What I do not understand yet is how the font and code page specified in the resource file affects matters, and in there are ways to overrule that at run time. I noticed that the static Chinese 4.2.7 translation uses other fonts (whose names I cannot even read), and also another code page. I use the standard routines SetDlgItemText() and ModifyMenu() to alter the menu texts in the dynamic translation. This happily sets the menu texts to the same garbage when the normal font and code page is specified in the .rc file as what it does when the Chinese font and code page are specified, on my system. But I have no idea what a Chinese compilation of it would do, or what my compilation would print on a Chinese system.

What I use in the dynamic translation is a normal text-format file, which could contain such variable-length encodings which my system is not aware of. I use plain fgetc() to read that file byte by byte, and pass them as normal char strings to the Wndows API routines, not as widhe char.

michiguel · Post by **michiguel** » Tue Aug 24, 2010 11:20 am

hgm wrote:Great! I just extracted the Spanish translation made by Fransisco Garcia from WinBoard 4.2.6, and put it at:

http://hgm.nubati.net/espanol.lng

This was a very complete translation: even the help file was translated in Spanish for a large part! (I did not put that on line.) Of course there are many new strings now, and some strings are slightly altered, so they are not recognized anymore. Anyway, I already shaped up the main menus a little bit, so that these are recognized again. So when you put this file in the same folder as winboard.ee, starting with

winboard /language=espanol.lng

you should already see a lot of Spanish in the menus and dialogs. It would just be a matter of adding the missing strings, copying them from lang450.txt, and completing the Spanish translation.

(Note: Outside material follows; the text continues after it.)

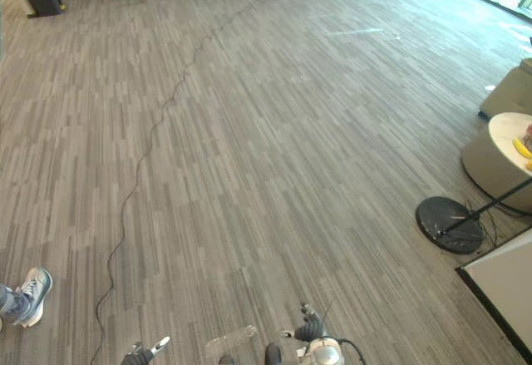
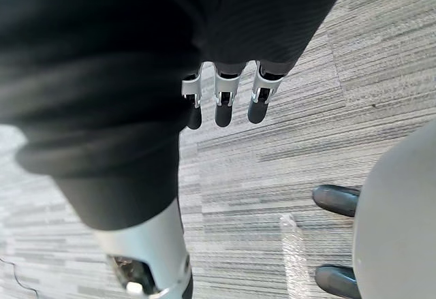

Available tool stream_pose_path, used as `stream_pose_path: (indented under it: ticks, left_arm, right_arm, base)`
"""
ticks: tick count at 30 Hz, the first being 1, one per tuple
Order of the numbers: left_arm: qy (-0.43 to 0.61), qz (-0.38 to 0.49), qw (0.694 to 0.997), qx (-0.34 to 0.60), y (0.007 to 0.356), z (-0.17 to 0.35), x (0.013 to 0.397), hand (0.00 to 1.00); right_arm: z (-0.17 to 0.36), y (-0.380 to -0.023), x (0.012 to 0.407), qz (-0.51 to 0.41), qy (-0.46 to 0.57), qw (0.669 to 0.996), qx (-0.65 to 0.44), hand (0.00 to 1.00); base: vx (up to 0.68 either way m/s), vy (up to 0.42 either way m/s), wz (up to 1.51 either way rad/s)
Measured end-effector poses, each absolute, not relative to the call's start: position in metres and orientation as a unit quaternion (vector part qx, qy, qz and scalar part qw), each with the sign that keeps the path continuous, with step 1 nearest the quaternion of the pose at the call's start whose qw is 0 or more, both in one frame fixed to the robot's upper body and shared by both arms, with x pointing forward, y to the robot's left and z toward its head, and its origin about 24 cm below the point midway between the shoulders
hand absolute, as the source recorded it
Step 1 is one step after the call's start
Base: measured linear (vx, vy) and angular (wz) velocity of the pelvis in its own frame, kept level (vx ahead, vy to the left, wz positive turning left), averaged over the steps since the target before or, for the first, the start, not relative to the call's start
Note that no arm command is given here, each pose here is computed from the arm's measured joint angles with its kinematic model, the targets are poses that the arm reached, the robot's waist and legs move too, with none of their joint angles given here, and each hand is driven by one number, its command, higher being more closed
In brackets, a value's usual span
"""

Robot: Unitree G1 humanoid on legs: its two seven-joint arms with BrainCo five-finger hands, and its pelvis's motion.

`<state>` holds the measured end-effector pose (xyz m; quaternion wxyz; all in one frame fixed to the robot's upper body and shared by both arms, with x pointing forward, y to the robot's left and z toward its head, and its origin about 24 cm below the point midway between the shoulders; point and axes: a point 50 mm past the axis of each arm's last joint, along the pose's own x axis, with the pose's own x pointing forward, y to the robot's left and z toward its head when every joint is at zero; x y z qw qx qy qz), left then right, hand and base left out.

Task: Pick up cushions and gather them together orderly.

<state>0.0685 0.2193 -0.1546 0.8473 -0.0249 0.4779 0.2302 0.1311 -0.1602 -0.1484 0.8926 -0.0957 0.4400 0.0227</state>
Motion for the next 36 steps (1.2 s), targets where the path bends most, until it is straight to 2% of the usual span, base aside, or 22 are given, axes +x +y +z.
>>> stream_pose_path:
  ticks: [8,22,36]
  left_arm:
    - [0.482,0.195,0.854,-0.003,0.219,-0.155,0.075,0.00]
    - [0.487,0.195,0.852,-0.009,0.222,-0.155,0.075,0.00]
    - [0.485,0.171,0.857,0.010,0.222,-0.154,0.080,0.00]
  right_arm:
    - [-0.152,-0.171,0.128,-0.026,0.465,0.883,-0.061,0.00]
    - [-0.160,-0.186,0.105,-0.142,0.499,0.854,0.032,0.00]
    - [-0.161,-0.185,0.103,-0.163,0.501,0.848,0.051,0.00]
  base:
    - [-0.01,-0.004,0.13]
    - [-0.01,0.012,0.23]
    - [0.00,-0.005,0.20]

IMHO, this version needs a bit of work to set it a more "standard" Spanish so people from many places could understand, but I understand that technical neologisms are difficult to translate. Is it possible to set up some sort of a wiki (not only with the Spanish version) so the people could make additions? I guess that google documents will work great for this.

Miguel

michiguel · Post by **michiguel** » Tue Aug 24, 2010 11:28 am

hgm wrote:Well, you obviously know more about this than I do, as I had never heard of UTF-8 or UCS-2. Is this the difference between variable-length encoding or fixed-length encoding?

The sources of the static Chinese translation apparently use variable length encoding: in my NotePad, which does not understand this format, each Chinese character shows up as two garbage characters (codes >= 128) amongst the normal ascii tet. Apparently Chinese Windows systems have some low-level mechanism to interpret this format, join the garbage code and display it as Chinese. This works even for a hello-world program printing such strings, when I send them the .exe, or for menu strings set at run time from such strings. It does not work when the strings where in an .rc file that I compiled, but it thus when they compile it. (And then it even works on my Windows system.)

Indeed WinBoard does pass a lot of (char*) around.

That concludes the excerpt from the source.